Do I hear you say, ‘Why are they having babies then?’ ?

It takes a male, a female and God to create a baby! It shocks me that so many of the women we see have been abandoned by the baby’s father - usually after he has first tried to force the woman to have an abortion. The baby is generally conceived due to failed contraception and within a relationship where the woman thinks the man is committed. The women are very hurt, shocked and traumatised when they approach us for help. Most of these relationships have been going on from several months to three years, or even five years.

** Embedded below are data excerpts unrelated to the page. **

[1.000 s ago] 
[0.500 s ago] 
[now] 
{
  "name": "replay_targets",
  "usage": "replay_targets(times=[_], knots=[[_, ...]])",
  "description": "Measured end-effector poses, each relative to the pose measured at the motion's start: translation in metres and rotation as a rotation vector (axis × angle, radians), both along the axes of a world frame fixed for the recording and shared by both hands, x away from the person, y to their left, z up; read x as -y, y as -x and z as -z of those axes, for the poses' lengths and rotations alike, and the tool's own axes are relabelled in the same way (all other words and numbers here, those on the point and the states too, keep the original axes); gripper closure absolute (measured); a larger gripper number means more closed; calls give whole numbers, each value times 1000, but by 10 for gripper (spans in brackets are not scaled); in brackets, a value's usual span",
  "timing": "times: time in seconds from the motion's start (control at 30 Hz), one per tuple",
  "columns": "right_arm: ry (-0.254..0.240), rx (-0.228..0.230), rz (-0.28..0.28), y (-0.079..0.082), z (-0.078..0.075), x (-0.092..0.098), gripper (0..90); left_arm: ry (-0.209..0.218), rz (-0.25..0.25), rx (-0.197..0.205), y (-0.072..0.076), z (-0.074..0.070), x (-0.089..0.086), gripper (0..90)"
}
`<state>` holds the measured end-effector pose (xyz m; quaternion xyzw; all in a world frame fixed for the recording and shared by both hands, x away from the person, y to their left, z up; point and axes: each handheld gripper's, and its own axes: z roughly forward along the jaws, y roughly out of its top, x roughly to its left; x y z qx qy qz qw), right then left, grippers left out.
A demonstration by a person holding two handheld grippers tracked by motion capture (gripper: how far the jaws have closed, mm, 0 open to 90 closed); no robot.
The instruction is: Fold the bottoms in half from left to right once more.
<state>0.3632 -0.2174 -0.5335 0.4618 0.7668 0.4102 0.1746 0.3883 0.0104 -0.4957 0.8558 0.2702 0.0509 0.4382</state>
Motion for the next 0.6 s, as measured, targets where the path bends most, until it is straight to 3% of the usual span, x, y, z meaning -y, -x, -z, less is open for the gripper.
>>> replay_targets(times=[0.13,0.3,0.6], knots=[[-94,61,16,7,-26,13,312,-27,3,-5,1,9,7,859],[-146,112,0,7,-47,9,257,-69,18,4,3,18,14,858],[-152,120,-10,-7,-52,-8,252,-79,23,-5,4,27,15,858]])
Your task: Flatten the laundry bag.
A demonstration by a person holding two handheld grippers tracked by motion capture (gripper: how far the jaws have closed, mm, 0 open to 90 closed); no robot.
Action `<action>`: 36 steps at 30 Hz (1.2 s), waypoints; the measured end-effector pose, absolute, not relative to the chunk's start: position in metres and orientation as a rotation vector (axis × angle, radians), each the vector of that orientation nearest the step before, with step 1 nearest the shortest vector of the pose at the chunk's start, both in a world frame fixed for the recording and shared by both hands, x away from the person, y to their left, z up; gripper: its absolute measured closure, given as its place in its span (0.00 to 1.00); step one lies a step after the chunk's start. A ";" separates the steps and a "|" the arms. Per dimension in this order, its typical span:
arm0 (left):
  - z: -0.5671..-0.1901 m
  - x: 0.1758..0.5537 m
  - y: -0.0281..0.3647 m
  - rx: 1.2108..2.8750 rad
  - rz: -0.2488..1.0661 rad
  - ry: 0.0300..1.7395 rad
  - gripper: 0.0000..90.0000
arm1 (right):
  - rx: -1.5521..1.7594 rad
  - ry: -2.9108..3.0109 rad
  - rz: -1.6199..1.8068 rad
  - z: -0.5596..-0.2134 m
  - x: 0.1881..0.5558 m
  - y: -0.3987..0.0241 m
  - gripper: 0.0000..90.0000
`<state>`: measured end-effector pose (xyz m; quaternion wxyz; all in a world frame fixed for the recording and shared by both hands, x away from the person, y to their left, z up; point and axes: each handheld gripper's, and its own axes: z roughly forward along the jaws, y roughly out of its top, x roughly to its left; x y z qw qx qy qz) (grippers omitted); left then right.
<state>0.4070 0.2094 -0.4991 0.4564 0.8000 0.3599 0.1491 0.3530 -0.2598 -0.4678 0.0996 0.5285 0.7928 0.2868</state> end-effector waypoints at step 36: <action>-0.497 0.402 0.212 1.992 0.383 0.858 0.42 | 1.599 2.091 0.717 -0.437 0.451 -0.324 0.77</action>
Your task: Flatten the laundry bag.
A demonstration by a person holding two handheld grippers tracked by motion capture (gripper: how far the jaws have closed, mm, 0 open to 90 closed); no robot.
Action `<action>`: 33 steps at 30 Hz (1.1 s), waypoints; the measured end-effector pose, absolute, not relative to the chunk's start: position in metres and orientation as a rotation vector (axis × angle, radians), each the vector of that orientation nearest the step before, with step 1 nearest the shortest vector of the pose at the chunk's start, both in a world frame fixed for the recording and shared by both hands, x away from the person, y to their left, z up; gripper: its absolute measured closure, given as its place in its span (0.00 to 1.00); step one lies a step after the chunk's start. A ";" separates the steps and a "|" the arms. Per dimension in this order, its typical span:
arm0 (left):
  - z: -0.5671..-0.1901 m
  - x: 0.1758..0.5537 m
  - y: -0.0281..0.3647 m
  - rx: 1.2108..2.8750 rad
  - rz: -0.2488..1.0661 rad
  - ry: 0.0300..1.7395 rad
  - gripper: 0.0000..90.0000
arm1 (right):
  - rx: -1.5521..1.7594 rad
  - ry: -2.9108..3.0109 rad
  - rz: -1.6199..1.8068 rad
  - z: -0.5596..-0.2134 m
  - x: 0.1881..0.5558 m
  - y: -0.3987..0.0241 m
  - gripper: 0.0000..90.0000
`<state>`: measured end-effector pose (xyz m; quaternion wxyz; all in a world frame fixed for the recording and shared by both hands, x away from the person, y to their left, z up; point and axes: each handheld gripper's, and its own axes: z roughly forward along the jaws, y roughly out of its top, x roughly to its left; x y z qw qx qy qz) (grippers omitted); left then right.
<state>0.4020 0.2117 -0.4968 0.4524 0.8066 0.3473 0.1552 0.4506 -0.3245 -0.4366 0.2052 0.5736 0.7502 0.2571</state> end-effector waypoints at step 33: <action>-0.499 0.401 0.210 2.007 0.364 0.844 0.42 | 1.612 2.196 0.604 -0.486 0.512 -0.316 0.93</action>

The women quickly find themselves alone. Their friends and the professionals they approach encourage abortion, offer no help and abandon them as irresponsible for not availing of what they see as a perfect solution. Several women have told me how shocked they were to be offered abortion immediately when they informed their GP that they were pregnant. They are disowned by their families and communities who see the pregnancy as a disgrace even in these liberal times. These same families and communities including sadly some religious communities would much prefer that they murder the baby, a hidden crime which won’t affect them so they can hold their head high, while the unfortunate woman has to deal alone with all the trauma and damage that killing her own baby will cause her in the future. These women are often castigated within our society.

Of course it would be best if they were married, to men who respected, valued, and loved them and who treated them not as sex objects to be discarded like rubbish when the time comes for sacrifice and commitment but as equal and valued partners within marriage.

Admire these brave women, and while you do so, contemplate on our society where life is not valued and where our young men are depriving themselves of the most precious gift of their own son or daughter.

Where is all this going to end and is there anything we can do to stop the tide of abortion?